▶ EXERCISE DETAILS
Below are records; the lines starting at the one with "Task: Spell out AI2" and ending at the one with "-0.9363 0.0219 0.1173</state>" must be reproduced exactly, both included. Pictures must not appear.

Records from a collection
-----

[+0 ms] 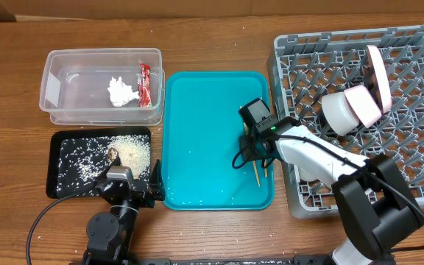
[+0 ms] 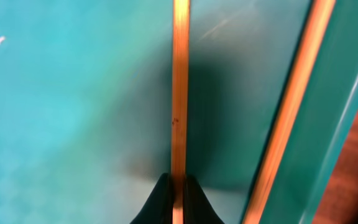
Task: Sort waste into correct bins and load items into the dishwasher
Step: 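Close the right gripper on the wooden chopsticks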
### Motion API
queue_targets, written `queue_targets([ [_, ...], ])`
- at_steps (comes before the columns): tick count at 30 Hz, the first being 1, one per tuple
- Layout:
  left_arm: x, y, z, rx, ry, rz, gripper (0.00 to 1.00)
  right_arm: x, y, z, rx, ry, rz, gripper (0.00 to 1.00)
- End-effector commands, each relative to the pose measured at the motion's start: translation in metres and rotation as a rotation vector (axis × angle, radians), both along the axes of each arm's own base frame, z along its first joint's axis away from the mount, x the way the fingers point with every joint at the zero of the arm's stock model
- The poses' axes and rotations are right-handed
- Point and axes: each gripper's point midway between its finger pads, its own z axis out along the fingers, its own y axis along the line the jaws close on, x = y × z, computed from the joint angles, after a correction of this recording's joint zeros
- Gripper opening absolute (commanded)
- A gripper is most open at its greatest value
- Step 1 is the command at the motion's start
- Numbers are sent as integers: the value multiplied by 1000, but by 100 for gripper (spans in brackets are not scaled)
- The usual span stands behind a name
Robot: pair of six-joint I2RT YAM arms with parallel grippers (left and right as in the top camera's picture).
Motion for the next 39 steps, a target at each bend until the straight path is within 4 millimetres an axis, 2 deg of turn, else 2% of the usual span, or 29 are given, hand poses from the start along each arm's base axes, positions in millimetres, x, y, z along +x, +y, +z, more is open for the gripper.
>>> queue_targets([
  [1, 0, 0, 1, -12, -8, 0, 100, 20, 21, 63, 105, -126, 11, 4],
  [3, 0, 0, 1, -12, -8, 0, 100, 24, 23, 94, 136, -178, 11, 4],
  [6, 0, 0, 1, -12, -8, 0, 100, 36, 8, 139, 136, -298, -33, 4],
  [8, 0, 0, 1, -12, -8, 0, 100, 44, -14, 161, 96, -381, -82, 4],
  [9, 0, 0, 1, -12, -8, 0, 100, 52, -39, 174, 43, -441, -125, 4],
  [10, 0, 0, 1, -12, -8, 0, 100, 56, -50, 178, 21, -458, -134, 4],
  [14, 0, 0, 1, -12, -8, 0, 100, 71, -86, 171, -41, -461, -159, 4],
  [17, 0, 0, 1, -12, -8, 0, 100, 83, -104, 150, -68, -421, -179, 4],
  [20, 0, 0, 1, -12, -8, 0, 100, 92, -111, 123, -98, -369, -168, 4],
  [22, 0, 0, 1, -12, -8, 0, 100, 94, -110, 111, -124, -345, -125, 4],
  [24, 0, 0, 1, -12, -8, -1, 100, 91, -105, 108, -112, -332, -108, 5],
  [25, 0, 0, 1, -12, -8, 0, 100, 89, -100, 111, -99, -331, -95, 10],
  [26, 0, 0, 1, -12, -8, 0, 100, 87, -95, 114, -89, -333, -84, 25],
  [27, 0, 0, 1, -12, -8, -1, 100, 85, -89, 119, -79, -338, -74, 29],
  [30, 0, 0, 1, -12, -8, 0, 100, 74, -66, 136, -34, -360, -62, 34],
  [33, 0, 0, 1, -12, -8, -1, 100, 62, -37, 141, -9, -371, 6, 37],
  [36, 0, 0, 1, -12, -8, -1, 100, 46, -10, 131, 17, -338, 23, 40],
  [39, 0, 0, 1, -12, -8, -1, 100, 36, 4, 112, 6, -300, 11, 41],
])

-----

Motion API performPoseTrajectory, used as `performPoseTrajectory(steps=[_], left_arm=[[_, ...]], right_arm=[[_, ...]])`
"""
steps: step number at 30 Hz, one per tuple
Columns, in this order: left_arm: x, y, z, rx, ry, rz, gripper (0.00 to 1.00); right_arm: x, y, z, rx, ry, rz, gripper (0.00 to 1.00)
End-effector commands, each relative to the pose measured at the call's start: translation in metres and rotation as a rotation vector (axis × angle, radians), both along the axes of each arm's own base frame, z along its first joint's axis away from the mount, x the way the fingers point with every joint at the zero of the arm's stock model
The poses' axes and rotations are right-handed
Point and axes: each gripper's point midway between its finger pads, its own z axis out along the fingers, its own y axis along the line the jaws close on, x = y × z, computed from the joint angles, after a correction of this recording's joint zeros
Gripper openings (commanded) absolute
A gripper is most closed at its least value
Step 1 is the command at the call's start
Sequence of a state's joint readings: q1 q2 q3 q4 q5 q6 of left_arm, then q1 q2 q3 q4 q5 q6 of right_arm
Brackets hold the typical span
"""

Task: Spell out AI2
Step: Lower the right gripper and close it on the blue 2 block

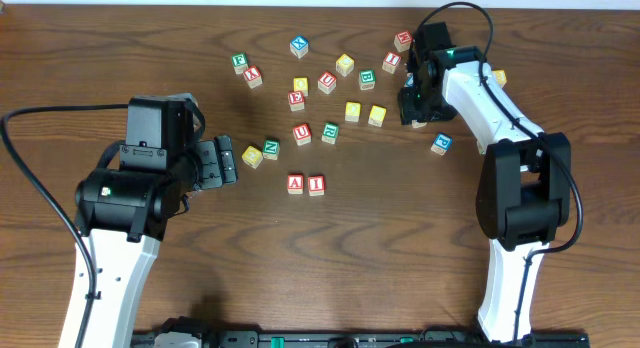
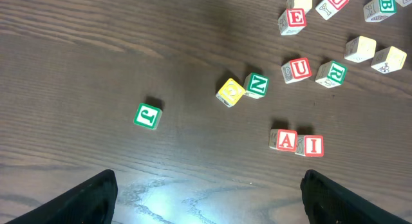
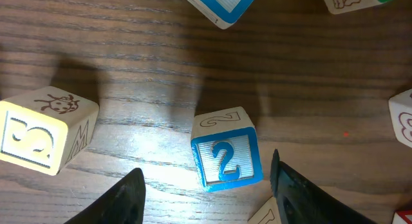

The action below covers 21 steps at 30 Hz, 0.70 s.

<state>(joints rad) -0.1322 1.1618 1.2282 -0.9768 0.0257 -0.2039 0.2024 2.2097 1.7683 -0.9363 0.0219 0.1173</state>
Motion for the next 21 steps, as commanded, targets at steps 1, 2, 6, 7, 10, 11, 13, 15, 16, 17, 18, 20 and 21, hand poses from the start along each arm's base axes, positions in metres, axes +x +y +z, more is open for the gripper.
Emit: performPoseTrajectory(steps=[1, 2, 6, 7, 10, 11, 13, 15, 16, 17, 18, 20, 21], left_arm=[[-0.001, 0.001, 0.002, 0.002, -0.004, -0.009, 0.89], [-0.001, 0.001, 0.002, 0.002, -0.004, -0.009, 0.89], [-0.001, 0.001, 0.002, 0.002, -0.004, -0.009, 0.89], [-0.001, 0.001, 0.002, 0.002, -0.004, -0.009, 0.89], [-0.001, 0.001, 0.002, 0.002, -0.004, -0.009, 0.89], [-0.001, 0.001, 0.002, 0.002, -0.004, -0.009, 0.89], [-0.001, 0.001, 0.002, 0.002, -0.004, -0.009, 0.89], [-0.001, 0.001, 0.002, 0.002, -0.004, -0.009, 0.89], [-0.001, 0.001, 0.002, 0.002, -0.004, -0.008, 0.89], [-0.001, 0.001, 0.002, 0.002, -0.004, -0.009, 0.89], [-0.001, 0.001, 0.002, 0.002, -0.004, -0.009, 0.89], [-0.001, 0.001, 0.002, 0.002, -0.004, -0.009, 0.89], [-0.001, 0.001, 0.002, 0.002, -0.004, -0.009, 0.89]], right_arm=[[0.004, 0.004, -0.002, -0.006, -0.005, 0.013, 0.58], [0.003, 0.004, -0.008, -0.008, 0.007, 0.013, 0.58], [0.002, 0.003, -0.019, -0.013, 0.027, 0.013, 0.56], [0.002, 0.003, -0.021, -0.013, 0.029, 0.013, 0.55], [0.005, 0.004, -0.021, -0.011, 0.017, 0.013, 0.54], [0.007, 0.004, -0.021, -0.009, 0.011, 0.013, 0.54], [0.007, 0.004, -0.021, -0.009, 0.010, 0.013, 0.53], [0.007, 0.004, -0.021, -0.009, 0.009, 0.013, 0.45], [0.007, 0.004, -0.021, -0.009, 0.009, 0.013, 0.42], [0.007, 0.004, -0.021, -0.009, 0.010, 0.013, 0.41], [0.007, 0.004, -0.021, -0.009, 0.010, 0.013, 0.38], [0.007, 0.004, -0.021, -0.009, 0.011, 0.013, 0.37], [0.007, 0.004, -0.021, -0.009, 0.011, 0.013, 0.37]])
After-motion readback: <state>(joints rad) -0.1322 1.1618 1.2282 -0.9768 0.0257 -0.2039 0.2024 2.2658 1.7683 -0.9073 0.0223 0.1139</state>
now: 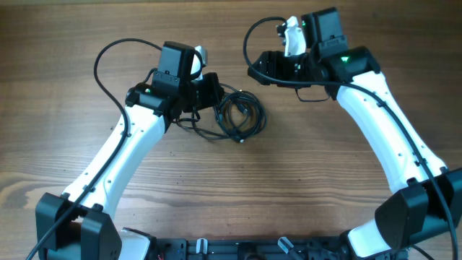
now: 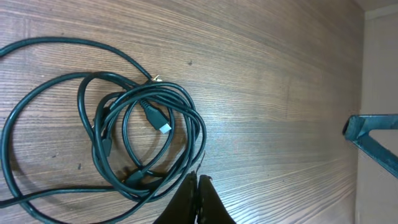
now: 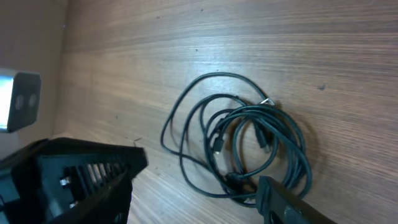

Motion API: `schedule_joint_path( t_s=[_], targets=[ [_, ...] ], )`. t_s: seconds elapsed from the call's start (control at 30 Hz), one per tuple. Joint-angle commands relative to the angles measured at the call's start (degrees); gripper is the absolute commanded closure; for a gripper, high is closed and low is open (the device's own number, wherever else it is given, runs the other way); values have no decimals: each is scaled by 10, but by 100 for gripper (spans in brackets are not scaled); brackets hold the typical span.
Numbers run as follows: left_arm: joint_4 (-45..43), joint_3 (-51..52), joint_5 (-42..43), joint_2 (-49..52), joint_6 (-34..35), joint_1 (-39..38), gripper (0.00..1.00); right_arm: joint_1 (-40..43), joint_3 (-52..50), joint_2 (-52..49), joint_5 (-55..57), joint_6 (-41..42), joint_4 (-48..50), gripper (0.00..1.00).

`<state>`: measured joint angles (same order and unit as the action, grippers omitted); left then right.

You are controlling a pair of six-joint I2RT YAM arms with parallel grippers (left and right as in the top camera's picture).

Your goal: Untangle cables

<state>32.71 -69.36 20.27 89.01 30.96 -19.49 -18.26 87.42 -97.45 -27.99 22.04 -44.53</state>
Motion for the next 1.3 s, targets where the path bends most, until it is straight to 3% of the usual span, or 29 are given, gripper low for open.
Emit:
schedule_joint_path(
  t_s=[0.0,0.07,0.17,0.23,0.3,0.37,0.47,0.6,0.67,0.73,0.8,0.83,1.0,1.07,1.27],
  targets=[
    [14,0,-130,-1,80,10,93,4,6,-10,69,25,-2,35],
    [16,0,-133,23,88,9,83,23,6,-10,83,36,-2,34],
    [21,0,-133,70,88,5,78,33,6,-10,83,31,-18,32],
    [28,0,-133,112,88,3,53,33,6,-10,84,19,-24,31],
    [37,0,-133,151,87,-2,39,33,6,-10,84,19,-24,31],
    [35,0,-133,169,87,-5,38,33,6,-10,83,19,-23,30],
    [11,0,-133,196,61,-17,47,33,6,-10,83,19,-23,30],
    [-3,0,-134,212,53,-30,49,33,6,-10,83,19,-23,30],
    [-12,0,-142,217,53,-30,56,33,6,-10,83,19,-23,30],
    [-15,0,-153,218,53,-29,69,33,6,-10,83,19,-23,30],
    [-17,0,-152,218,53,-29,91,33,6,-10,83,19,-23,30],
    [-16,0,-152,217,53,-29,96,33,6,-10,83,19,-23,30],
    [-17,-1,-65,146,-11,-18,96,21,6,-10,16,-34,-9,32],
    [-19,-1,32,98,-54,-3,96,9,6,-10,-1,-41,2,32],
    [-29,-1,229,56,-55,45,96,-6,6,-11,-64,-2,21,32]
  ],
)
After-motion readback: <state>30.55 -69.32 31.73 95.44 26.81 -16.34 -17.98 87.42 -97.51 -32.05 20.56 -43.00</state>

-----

▶ RESPONSE TO THE TASK
Task: Spell out AI2
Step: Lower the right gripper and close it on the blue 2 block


The action below covers 21 steps at 30 Hz, 0.70 s.

<state>(joints rad) -0.1322 1.1618 1.2282 -0.9768 0.0257 -0.2039 0.2024 2.2097 1.7683 -0.9363 0.0219 0.1173</state>

The output as shown is complete.